[SOURCE MATERIAL Boundary: Start]

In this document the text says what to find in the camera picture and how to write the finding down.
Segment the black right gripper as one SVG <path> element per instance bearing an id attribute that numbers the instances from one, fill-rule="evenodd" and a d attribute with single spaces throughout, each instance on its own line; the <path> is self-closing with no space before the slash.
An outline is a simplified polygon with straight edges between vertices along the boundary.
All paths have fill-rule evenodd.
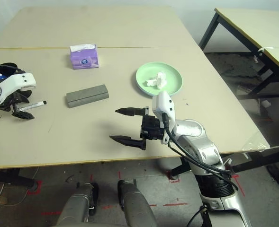
<path id="1" fill-rule="evenodd" d="M 140 131 L 140 138 L 143 140 L 134 140 L 128 136 L 110 135 L 109 137 L 114 141 L 129 147 L 140 148 L 146 150 L 146 140 L 162 140 L 164 137 L 165 129 L 161 127 L 161 122 L 155 116 L 150 116 L 149 107 L 135 108 L 126 107 L 115 110 L 116 113 L 127 116 L 143 116 Z"/>

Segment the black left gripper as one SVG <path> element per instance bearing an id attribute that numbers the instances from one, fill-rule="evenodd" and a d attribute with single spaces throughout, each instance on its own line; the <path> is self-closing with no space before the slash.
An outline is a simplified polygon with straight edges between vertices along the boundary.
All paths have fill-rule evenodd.
<path id="1" fill-rule="evenodd" d="M 29 103 L 28 98 L 32 95 L 31 90 L 27 91 L 16 91 L 15 93 L 12 93 L 6 99 L 4 102 L 0 104 L 0 110 L 3 111 L 10 111 L 11 106 L 13 107 L 13 113 L 12 116 L 17 117 L 19 119 L 34 119 L 35 117 L 28 112 L 24 112 L 19 110 L 16 103 Z"/>

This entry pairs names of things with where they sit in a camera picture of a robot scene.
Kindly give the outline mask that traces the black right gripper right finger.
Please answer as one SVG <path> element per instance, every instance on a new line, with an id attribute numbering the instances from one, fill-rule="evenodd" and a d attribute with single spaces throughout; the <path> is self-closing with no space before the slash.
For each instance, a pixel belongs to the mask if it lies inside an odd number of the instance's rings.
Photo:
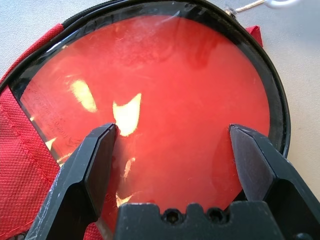
<path id="1" fill-rule="evenodd" d="M 237 175 L 248 201 L 267 203 L 287 240 L 320 238 L 320 202 L 293 165 L 256 130 L 229 127 Z"/>

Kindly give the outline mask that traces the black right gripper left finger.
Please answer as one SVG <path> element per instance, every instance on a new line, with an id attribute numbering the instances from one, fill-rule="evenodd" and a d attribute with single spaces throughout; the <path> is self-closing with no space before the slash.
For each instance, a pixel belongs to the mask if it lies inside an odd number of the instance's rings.
<path id="1" fill-rule="evenodd" d="M 93 129 L 58 171 L 27 240 L 82 240 L 101 216 L 117 127 Z"/>

[SOURCE MATERIAL Boundary: End]

WHAT NEEDS TO BE DONE
Go through the records above and copy each line where "closing" is found.

EXERCISE RESULT
Segment the black right gripper as one SVG <path> element per instance bearing an id attribute that numbers the instances from one, fill-rule="evenodd" and a d attribute with single spaces throughout, each instance on its own line; the <path> is self-closing with no space before the slash.
Segment the black left gripper as one SVG <path> element per instance bearing an id attribute that numbers the instances from one, fill-rule="evenodd" and a d attribute with single spaces throughout, each instance on its own line; the <path> is self-closing with no space before the slash.
Please answer as one SVG <path> element per instance, every instance on a new line, with an id attribute numbering the instances from one, fill-rule="evenodd" and a d attribute with single spaces throughout; the <path> is self-closing with no space before the slash.
Please answer as one SVG <path> element per instance, every instance on a new line, with an id attribute numbering the instances from one, fill-rule="evenodd" and a d attribute with single spaces throughout; the <path> is self-closing with no space before the slash.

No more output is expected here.